1. Animal, e.g. antitoxic sera, gonadotrophines, heparin, insulin and thyroid extract.

2. Drugs produced by genetic engineering (i.e. by DNA recombinant technology), e.g. human growth hormone and human insulin.

3. Mineral, e.g. zinc, aluminum hydroxide, liquid paraffin, lithium, magnesium trisilicate can also be good Sources of drugs.

4. Micro-organisms: Important sources of antibacterial substances (e.g. penicillin and other antibiotics) are fungi and bacteria which are isolated from soil.

5. Synthetic Sources of drugs: In clinical practice, majority of the drugs used are synthetic such as diazepam, paracetamol, clonidine, corticosteroids, etc.

6. Plant: For example atropine, emetine, quinine, morphine, digoxin and reserpine. There are a number of pharmacologically active principles in plants such as:

i. Oils: They are of following types:

a. Fixed oils: Chemically, the fixed oils are glycosides of palmitic, oleic and stearic acids. They are fats. Castor oil is pharmacologically active and is used as a laxative.

b. Volatile oils are volatile, essential or flavoring oils. Chemically, they consist of hydrocarbon terpene or some polymer of it. They are not fats. They are useful Sources of drugs as:

• Antiseptic, e.g. used in mouth- washes and pastes.

• Carminative, e.g. ginger and oil of eucalyptus.

• Flavouring agents, e.g. oil of peppermint.

• Counter irritants, e.g. turpentine oil.

• Analgesic, e.g. oil of clove in toothache.

c. Mineral oil, e.g. liquid paraffin. It is a hydrocarbon. It is derived from petroleum and is used as a lubricant laxative. It is devoid of food value and is one of the common Sources of drugs.

ii. Alkaloids: Alkaloids contain cyclic nitrogen. They are insoluble in water. They are basic substances. So they combine with acids to form well-defined water soluble salts, e.g., atropine, emetine and morphine.

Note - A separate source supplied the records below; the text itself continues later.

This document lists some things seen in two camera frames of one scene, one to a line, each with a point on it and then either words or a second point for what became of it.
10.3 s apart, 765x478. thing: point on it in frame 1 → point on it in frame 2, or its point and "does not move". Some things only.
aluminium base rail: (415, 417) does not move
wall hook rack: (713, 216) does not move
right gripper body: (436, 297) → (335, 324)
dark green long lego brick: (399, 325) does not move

iii. Glycosides are Sources of drugs: Chemically, these are ether like combination of sugars with other organic structures. They are hydrolyzed to a sugar and non-sugar moiety (aglycon or genin) on heating with mineral acid, e.g. digoxin hydrolyses into digitoxose and digoxigenin. When a glycoside produces glucose on acid hydrolysis, it is called a glucoside, e.g. strophanthin.

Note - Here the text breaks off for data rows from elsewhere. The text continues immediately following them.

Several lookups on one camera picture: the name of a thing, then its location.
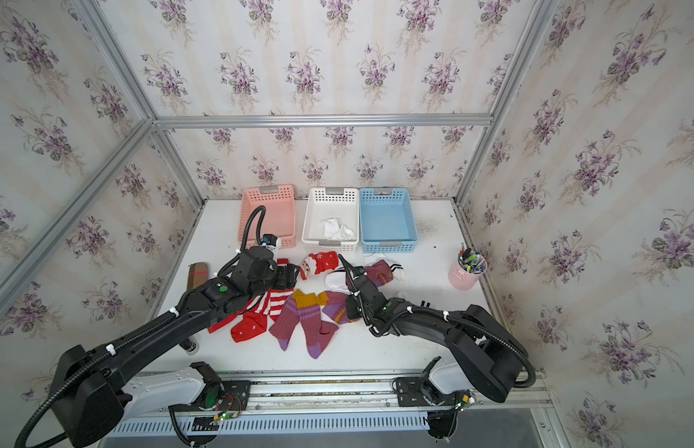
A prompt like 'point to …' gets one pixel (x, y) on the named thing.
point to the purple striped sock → (336, 307)
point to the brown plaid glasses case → (197, 274)
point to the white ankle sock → (336, 281)
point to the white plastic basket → (341, 202)
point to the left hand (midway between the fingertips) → (291, 267)
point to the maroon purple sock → (380, 272)
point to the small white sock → (330, 227)
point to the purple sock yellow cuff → (303, 308)
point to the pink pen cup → (468, 270)
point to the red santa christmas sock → (318, 262)
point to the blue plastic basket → (387, 223)
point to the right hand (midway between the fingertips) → (353, 301)

iv. Gums: These are secretory products of plants, e.g. agar, gum acacia and gum tragacanth. Agar is employed as a bulk laxative while the other two are used in pharmacy as suspending and emulsifying agents.

v. Resins: They are formed in plants by oxidation or polymerization of volatile oils. They are insoluble in water but soluble in alcohol.

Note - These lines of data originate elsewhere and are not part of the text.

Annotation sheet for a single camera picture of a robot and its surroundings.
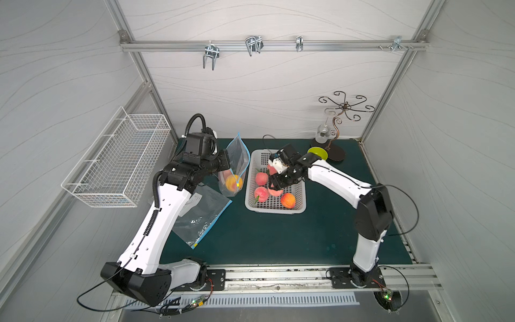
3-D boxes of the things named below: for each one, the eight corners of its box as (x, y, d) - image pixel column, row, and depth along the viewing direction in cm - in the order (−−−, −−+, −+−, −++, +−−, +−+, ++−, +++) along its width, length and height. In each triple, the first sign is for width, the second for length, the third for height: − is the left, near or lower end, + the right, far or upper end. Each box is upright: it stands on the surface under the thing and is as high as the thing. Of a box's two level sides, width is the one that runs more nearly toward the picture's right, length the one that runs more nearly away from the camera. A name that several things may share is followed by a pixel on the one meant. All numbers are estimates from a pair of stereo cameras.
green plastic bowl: (308, 152, 115) (309, 148, 113) (312, 147, 118) (313, 143, 115) (325, 161, 111) (326, 157, 108) (329, 156, 113) (330, 152, 111)
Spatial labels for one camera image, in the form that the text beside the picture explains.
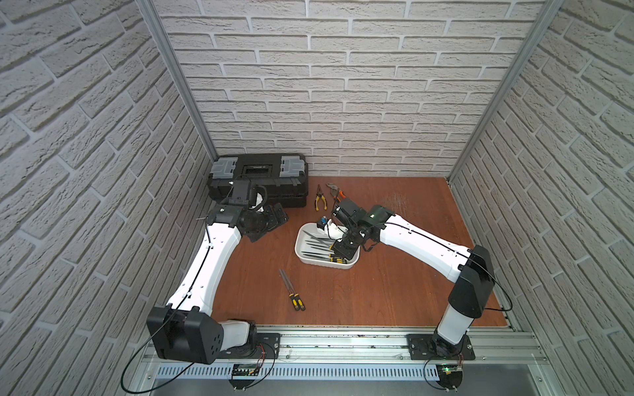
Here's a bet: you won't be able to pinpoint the file yellow black handle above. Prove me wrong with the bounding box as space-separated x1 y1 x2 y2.
301 229 335 244
305 242 334 253
301 252 348 264

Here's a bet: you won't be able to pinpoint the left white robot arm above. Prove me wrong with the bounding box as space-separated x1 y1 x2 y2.
147 179 288 364

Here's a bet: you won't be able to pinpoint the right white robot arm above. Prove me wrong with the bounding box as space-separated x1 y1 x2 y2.
333 198 495 356

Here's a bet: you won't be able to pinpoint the white rectangular storage box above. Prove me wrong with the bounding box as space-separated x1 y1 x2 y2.
294 223 361 270

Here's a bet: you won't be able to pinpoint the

vi. Oleoresins are mixtures of volatile oil and resins, e.g. male fern extract.

vii. Tannins are also common Sources of drugs: These are non-nitrogenous constituents of plants. They have astringent action upon mucous membrane and thus exert a protective action. For example, tincture catechu releases tannic acid in the small intestine and soit is used in the treatment of diarrhea.

7. Antibacterial substances also form the Sources of drugs: These are derived from fungi and moulds, e.g. penicillin, kanamycin, tobramycin.